Less prominent but equally consequential for many academics’ working weeks over the coming year was his accompanying announcement that he has instructed the ARC to discontinue preparations for the 2023 round of the Excellence in Research for Australia (ERA) exercise, on the grounds that ERA extracts a significant effort from government and universities alike, and is in need of reform. The Minister has asked the ARC to deliberate, consult and come back to him with ideas for a leaner, data-driven approach, informed by peer review.
CMM readers may recall that I called for a pause to ERA in these pages back in April, on the basis that ERA has now realised the lion’s share of its potential. In its day, ERA drove a profoundly important shift in the orientation of Australian university research from a preoccupation with quantity to a serious focus on quality. The achievement of this objective over the last dozen years is demonstrated by our sector’s global performance improvement over that period, on any measure you care to name. But the effect has now virtually plateaued, and it is no longer that additional benefit is on offer from another iteration of this considerable investment of effort and resources.
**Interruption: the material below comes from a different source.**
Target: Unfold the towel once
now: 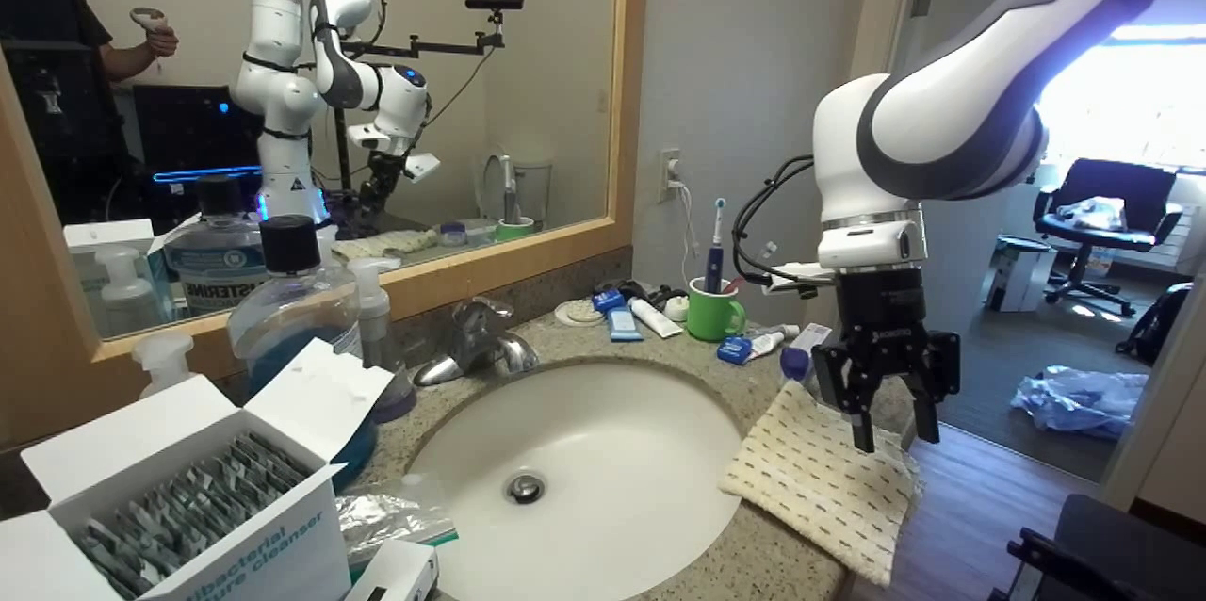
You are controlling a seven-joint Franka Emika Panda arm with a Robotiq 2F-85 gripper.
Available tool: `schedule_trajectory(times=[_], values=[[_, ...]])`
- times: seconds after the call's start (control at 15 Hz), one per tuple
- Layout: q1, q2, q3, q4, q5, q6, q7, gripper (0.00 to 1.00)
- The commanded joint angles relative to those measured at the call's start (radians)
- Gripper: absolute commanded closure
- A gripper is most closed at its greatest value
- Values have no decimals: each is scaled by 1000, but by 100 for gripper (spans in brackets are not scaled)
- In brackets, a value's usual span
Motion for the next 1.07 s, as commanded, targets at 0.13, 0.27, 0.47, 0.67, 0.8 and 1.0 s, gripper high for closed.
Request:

I mention this not to take any credit – as I wrote back then, a lot of people had been talking along these lines for a while. It is an idea whose time has come. The credit goes to the minister, whose considered decision is the product of his inclination to take soundings, listen to experience and advice, respond to reasoned argument, and deliberate with seriousness of purpose.
This bodes well not only for the future of ERA – whatever that turns out to be – but also for the ARC Review and the wider Australian Universities Accord process. Yesterday’s announcements signal that the federal government is open for business on substantial, practical and evidence-led reform in higher education, in consultation with the sector and other engaged stakeholders. It is now up to us to respond in kind by informing those processes with constructive, creative and achievable ideas for improvement.